I get asked a ton of legal questions.
I'm not a lawyer.
Have a cursory knowledge of the law.
I'm faced with making decisions every day about legal issues in startups.
This is a very specific area of law.
And startup law, corporate law.
There are really two or three different things you have to keep in mind.
There's like the letter of the law.
There's the spirit of the law.
And then there's like what happens practically in Silicon Valley in the traditions.
and what people's basic expectations are.
And you need to know all of these things.
You need to know what's the law and understand why it exists.
I find that's very helpful.
The intent of the law.
And then what are the standards and the expectations in the community about those laws?
And then practically, how do you execute them?
So I'm very lucky to have Becky de Grau with us again.
Becky, how are you?
Good, good.
Good to be back.
We've been doing this series together where we just talk about really basic stuff.

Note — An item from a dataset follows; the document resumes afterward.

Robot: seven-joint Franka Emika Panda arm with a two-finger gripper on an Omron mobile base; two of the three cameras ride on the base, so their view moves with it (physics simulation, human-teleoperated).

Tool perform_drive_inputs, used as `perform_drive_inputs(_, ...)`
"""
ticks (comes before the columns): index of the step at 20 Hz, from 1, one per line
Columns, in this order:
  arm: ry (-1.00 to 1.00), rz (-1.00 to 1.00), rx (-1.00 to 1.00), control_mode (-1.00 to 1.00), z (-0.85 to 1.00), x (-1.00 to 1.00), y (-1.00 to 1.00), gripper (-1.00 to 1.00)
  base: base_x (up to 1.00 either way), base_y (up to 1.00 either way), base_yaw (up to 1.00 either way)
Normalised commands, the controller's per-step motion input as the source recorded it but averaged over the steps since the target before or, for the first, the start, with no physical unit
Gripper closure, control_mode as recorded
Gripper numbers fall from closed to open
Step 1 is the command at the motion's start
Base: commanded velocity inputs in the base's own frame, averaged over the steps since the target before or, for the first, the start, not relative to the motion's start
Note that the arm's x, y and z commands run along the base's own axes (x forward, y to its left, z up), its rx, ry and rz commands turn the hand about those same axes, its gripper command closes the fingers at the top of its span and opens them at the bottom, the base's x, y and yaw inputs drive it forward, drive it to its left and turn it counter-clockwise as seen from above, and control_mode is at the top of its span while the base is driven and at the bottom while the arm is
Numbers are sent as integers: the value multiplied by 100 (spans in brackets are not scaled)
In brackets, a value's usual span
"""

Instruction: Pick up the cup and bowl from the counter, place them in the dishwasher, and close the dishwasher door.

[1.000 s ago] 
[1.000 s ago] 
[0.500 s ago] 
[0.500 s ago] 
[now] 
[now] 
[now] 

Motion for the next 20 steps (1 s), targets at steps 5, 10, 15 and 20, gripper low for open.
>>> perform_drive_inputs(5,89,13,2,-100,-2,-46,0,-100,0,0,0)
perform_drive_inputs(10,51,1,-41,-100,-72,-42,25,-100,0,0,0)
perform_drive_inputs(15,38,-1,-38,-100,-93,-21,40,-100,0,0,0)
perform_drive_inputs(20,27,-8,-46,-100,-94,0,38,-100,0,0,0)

we assume the audience is aspirationally starting a company.
Maybe they've already started working on their project.
Maybe they've just incorporated.
But they're basically, let's call it in year zero or year one.
And one of the topics is board meetings.
Why do board meetings exist in private companies?

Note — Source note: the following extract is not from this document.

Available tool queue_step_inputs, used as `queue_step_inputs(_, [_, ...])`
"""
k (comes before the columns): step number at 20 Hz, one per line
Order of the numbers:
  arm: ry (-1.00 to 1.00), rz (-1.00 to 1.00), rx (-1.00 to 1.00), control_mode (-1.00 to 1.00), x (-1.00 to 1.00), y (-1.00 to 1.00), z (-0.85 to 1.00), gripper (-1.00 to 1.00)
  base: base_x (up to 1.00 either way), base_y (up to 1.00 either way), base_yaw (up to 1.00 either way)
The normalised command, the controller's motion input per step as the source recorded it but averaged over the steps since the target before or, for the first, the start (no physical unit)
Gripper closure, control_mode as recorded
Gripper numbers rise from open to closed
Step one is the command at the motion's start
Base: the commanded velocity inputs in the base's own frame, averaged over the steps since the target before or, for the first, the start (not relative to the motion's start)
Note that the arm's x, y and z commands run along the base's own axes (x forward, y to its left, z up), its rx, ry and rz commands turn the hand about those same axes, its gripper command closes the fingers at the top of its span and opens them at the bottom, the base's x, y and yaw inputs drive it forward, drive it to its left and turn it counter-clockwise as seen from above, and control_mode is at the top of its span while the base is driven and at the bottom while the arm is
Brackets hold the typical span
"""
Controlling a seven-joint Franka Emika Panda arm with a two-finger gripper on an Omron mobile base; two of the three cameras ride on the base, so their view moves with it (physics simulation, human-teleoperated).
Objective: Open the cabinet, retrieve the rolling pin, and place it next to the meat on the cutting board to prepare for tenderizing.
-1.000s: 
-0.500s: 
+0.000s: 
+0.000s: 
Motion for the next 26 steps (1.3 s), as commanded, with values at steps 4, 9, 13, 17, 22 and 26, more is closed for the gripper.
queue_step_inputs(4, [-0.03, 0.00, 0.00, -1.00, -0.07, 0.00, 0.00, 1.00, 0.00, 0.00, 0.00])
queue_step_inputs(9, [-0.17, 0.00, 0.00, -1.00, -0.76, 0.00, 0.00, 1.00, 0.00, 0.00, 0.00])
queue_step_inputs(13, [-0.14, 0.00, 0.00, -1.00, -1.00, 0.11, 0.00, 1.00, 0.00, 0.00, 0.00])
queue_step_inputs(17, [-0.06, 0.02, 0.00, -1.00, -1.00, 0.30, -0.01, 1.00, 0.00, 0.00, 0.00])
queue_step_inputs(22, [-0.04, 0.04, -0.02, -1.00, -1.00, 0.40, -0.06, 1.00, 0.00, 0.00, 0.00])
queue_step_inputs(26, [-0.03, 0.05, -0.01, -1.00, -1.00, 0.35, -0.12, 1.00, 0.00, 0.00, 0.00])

What is the background here?
What is the purpose at its core of a board meeting?
I would say that the number one purpose is good corporate governance.
At the end of the day, like the, the board.

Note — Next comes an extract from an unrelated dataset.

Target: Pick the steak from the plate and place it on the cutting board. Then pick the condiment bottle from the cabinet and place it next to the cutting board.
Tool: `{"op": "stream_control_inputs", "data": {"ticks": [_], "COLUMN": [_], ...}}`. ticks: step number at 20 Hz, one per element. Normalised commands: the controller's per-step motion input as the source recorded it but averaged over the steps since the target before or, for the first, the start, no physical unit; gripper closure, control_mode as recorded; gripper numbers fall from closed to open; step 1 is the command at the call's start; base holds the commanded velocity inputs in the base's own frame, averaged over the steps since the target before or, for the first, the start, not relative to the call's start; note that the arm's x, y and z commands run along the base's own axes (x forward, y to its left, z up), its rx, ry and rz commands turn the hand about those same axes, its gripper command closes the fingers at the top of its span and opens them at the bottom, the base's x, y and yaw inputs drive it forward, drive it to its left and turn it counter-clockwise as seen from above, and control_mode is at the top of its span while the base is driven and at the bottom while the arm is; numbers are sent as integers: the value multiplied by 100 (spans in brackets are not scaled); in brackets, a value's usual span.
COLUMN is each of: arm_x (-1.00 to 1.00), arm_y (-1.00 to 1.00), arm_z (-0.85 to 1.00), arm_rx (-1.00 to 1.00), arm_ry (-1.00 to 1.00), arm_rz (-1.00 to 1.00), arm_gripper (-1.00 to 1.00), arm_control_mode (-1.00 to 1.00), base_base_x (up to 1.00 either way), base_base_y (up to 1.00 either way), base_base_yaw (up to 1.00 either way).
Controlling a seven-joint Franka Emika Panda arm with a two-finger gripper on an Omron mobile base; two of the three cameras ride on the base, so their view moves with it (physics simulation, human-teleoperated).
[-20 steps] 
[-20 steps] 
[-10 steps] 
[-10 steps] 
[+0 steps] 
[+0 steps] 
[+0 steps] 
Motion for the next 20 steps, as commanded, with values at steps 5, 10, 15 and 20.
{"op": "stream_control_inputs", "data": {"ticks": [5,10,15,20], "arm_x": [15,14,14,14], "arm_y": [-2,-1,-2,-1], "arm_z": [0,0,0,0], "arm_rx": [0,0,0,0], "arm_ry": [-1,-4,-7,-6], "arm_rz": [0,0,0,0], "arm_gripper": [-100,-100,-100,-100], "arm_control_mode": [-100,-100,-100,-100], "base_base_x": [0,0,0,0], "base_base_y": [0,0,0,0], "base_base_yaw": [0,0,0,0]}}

The board is driving the direction of the company, setting the strategic plan of the company,
and is in charge of a lot of responsibilities of guiding the company.
So the board should meet on a regular basis and discuss how the company is doing,
particularly in early stage companies, right, as when you're getting things off the ground,
you may have a plan for sales and for marketing and for your product.
How is it actually working in real life when you're getting?
getting out there is it coming all together perfectly?
Because that's usually not the case.
Usually you have one plan.
You set out on that.
You realize that that isn't quite working.
We need to figure something else out.
The board meetings are a great place to have that conversation and to figure out what's
working, what's not.
When you have investors on your board, that's a good time to give them an update and
for them to help too, right?
I mean, most of the time, the people that are setting on your board should be experts in
industry should be good advisors for you. And if you're struggling to figure out why do we keep
having customer churn here, why can't we get traction with the right customer base, maybe the
folks around the board can also help you figure that out. Okay. So in a way, it's a forcing
function that X number of times per year, and we'll get to what's the proper cadence, depending on
the stage, the board gets together and reflects on the performance of the company and what the
company's plan is. And so it acts as a way for there to be a discussion about the big picture,
but there's also some items that are housekeeping, I guess, most people would say, and sometimes
they even call it that, like, hey, do we have any housekeeping at the end? So we should get into
both of those sort of functions. But legally, are private corporations forced to have board meetings?
Is it a legal requirement? Or, and then if so, how often are they legally,
required to do so. It's not legally required. There are certain things that the board has to approve. And you can do those in a meeting or you could do them by unanimous written consent. And a lot of our early stage companies do them by unanimous written consent before they have meetings or in between meetings. You know, if your cadences is only once a quarter and you need to get something approved, you do it through a written consent. There are certain things where you would want to have a meeting and to show that there's been a discussion about it.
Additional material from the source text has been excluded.